> **WORK INSTRUCTIONS**: The required output is every record, reproduced exactly.

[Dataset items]
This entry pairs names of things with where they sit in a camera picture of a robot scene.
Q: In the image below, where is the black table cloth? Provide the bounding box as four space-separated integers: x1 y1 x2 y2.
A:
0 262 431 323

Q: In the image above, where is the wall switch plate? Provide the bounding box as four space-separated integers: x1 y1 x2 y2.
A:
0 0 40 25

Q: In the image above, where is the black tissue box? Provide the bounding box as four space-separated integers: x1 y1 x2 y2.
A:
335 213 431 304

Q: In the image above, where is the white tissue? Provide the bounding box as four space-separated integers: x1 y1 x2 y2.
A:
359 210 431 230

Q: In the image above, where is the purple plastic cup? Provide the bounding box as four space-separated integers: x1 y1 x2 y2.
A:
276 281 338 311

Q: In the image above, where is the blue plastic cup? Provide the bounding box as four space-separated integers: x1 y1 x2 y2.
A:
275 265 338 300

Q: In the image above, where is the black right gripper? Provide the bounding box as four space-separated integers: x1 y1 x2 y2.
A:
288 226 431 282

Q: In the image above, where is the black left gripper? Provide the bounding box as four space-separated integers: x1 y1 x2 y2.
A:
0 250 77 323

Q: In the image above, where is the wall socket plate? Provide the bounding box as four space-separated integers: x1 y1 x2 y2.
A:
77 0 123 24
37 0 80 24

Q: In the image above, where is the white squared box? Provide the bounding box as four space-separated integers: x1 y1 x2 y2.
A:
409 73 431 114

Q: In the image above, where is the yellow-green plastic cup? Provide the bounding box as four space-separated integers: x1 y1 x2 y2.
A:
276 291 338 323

> **RESULT FOR THIS EXERCISE**:
This entry pairs names of things with where they sit in a camera picture of a robot scene.
Q: In the image below, where is the black table cloth? Provide the bounding box as four space-separated integers: x1 y1 x2 y2.
A:
0 262 431 323

Q: In the image above, where is the wall switch plate? Provide the bounding box as four space-separated integers: x1 y1 x2 y2.
A:
0 0 40 25

Q: In the image above, where is the black tissue box? Provide the bounding box as four space-separated integers: x1 y1 x2 y2.
A:
335 213 431 304

Q: In the image above, where is the white tissue? Provide the bounding box as four space-separated integers: x1 y1 x2 y2.
A:
359 210 431 230

Q: In the image above, where is the purple plastic cup? Provide the bounding box as four space-separated integers: x1 y1 x2 y2.
A:
276 281 338 311

Q: In the image above, where is the blue plastic cup? Provide the bounding box as four space-separated integers: x1 y1 x2 y2.
A:
275 265 338 300

Q: In the image above, where is the black right gripper? Provide the bounding box as four space-separated integers: x1 y1 x2 y2.
A:
288 226 431 282

Q: In the image above, where is the black left gripper? Provide the bounding box as four space-separated integers: x1 y1 x2 y2.
A:
0 250 77 323

Q: In the image above, where is the wall socket plate? Provide the bounding box as four space-separated integers: x1 y1 x2 y2.
A:
77 0 123 24
37 0 80 24

Q: In the image above, where is the white squared box? Provide the bounding box as four space-separated integers: x1 y1 x2 y2.
A:
409 73 431 114

Q: In the image above, where is the yellow-green plastic cup? Provide the bounding box as four space-separated integers: x1 y1 x2 y2.
A:
276 291 338 323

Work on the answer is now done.